We now run isid as soon as extra to substantiate that we are able to uniquely determine every affected person.
. isid patient_id surgery_date
Nothing is reported. We will affirm that we’ve got one remark per affected person and surgical procedure date.
Confirm fact of declare
Subsequent, we need to make it possible for our variable highbp was coded accurately. We take into account systolic blood pressures of 160, or larger, to be excessive. Let’s affirm that we’ve got a price of 1 for highbp for observations with a systolic blood stress of not less than 160. We specify the expression that highbp is the same as 1 when bpsystol is larger than or equal to 160; if the assertion is true for all observations, assert will report nothing. Nevertheless, if it isn’t true, even for only one remark, the output will tell us that it’s false.

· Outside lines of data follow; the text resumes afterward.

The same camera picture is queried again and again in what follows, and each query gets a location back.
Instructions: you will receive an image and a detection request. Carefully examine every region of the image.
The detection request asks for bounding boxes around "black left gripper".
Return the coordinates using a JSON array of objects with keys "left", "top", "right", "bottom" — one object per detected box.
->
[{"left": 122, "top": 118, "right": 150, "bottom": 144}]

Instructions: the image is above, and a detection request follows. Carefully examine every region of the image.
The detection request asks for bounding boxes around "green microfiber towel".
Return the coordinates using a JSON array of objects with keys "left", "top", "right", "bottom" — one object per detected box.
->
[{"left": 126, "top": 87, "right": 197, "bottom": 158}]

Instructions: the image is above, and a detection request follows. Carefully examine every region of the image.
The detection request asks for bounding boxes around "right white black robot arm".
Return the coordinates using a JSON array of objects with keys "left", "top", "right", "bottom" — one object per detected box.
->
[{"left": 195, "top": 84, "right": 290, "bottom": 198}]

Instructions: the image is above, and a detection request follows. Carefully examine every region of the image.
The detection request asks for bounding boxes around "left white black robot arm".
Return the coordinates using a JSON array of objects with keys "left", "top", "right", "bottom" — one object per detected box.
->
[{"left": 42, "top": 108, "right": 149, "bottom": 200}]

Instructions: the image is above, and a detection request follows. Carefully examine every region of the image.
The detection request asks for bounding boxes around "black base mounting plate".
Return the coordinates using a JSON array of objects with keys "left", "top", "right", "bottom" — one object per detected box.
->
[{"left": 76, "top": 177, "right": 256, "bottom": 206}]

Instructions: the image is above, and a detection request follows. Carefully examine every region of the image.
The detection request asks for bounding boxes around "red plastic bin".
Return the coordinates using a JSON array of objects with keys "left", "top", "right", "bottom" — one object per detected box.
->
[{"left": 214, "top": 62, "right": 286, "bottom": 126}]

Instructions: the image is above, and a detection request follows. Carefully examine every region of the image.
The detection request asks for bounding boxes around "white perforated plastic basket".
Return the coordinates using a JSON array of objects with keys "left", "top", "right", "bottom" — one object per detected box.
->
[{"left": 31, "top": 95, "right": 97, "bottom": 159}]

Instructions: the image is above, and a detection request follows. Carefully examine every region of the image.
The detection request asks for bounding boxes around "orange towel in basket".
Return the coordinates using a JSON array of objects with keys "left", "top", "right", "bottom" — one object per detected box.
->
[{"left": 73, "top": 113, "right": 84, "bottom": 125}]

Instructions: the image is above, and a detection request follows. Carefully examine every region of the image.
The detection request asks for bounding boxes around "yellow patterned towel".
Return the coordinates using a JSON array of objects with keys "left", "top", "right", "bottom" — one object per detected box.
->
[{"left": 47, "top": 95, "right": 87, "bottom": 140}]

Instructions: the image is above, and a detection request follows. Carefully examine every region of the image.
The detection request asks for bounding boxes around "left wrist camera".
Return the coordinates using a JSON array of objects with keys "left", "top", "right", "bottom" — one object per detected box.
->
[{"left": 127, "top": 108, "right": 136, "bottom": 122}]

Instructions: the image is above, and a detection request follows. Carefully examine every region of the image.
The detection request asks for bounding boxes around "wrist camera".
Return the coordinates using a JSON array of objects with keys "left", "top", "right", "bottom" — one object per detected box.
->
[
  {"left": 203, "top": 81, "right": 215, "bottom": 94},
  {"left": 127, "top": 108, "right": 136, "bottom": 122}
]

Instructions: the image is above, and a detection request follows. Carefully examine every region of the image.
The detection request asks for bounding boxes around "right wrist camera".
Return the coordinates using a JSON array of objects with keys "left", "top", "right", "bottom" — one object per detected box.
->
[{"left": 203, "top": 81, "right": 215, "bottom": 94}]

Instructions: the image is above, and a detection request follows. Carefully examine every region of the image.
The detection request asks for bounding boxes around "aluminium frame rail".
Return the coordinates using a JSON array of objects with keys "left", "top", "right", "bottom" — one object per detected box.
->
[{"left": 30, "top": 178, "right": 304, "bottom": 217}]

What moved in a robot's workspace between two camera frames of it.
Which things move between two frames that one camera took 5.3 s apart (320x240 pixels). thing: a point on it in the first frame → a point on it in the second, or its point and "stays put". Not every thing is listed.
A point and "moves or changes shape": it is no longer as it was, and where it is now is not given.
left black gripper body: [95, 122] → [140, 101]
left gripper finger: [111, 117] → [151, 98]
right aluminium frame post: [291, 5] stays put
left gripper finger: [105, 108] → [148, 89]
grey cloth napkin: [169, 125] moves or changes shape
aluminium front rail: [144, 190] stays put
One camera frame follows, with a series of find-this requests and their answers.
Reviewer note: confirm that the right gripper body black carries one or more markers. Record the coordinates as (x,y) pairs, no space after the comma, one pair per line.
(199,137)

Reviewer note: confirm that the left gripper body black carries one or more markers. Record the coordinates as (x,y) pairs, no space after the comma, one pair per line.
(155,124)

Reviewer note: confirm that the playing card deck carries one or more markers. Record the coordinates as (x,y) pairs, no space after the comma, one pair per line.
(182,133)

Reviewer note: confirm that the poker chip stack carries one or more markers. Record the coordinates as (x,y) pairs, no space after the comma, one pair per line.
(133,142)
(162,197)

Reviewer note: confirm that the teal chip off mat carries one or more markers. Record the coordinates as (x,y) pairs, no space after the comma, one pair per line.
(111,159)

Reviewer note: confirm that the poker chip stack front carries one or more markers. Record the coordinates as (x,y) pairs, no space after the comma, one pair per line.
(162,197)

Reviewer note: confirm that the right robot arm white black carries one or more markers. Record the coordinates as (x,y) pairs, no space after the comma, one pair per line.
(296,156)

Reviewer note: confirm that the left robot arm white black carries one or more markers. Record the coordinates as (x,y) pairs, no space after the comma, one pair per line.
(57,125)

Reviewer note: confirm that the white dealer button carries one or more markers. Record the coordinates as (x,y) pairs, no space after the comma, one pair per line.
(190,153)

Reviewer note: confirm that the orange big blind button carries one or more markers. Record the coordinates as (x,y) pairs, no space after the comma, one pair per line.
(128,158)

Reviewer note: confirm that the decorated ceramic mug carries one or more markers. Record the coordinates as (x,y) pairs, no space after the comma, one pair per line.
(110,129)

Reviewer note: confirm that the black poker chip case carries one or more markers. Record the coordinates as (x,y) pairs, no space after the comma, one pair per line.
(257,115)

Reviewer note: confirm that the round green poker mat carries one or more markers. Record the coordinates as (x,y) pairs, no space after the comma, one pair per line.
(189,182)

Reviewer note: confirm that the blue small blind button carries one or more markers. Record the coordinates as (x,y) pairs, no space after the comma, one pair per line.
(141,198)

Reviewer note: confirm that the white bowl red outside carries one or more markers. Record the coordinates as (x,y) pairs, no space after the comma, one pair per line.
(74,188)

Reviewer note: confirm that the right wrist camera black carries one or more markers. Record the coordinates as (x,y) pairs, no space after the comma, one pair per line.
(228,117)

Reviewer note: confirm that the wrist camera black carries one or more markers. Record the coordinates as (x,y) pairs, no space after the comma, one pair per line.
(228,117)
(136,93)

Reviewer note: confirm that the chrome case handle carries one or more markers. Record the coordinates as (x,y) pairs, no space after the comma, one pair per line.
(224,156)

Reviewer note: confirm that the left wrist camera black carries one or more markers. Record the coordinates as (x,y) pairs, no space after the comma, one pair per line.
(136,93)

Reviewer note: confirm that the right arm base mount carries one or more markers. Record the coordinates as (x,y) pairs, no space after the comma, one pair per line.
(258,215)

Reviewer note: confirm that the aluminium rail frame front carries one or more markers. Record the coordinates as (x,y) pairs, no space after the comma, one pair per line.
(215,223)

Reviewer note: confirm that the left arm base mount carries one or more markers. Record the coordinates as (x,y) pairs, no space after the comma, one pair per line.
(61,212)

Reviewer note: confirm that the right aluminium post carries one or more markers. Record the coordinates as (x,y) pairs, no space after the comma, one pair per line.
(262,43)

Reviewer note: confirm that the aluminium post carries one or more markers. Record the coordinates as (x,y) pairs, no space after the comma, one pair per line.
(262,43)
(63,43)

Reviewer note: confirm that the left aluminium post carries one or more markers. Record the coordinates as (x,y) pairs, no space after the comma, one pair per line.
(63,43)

. seize noisily: assert highbp == 1 if bpsystol >= 160
2 contradictions in 9 observations
assertion is fake
assert checks whether or not our expression is true for every remark, and it experiences that there are 2 contradictions. In case you are working with a big dataset, think about using the quick choice, which forces assert to cease on the first contradiction. This manner, you don’t have to attend whereas assert checks each remark.
There are two observations for which our expression is fake. This could be as a result of systolic blood stress was in reality low however highbp was mistakenly coded as 1 or as a result of blood stress was excessive however highbp was mistakenly coded as 0. We examine for each beneath.
. checklist if highbp == 1 & bpsystol <= 160
. checklist if highbp == 0 & bpsystol >= 160
+------------------------------------------------------------------+
| patien~d intercourse age surgical procedure~e birth_d~e bpsystol highbp |
|------------------------------------------------------------------|
13. | 11 0 24 12dec2025 11nov2001 179 0 |
15. | 13 1 34 26oct2025 15sep1991 . 0 |
+------------------------------------------------------------------+
For remark 13, highbp ought to as a substitute have been coded as 1. We make that change beneath.
. change highbp = 1 in 13
(1 actual change made)
Examine for lacking values
For remark 15, the blood stress was lacking, so highbp must be lacking too. Let’s see what number of lacking values we’ve got in our dataset.
. misstable summarize
Obs<.
+------------------------------
| | Distinctive
Variable | Obs=. Obs>. Obs<. | values Min Max
-------------+--------------------------------+------------------------------
bpsystol | 2 15 | 12 115 187
-----------------------------------------------------------------------------
The variable bpsystol is the one one with lacking values. Let’s make it possible for highbp is lacking for the opposite remark for which bpsystol can also be lacking.
. checklist if lacking(bpsystol)
+------------------------------------------------------------------+
| patien~d intercourse age surgical procedure~e birth_d~e bpsystol highbp |
|------------------------------------------------------------------|
14. | 12 1 26 14nov2025 10oct1999 . 1 |
15. | 13 1 34 26oct2025 15sep1991 . 0 |
+------------------------------------------------------------------+
We have to change each values with the system lacking worth.
. change highbp = . if bpsystol == .
(2 actual modifications made, 2 to lacking)
With that closing change, we examine the reality of our declare as soon as extra. We assert that highbp is the same as 1 when bpsystol just isn’t lacking and larger than or equal to 160.
. assert highbp == 1 if bpsystol >= 160 & bpsystol != .
Our assertion is now true.
That’s how one can examine for duplicates and lacking values and how one can affirm whether or not you’ve got a novel identifier and whether or not statements about your knowledge are in reality true.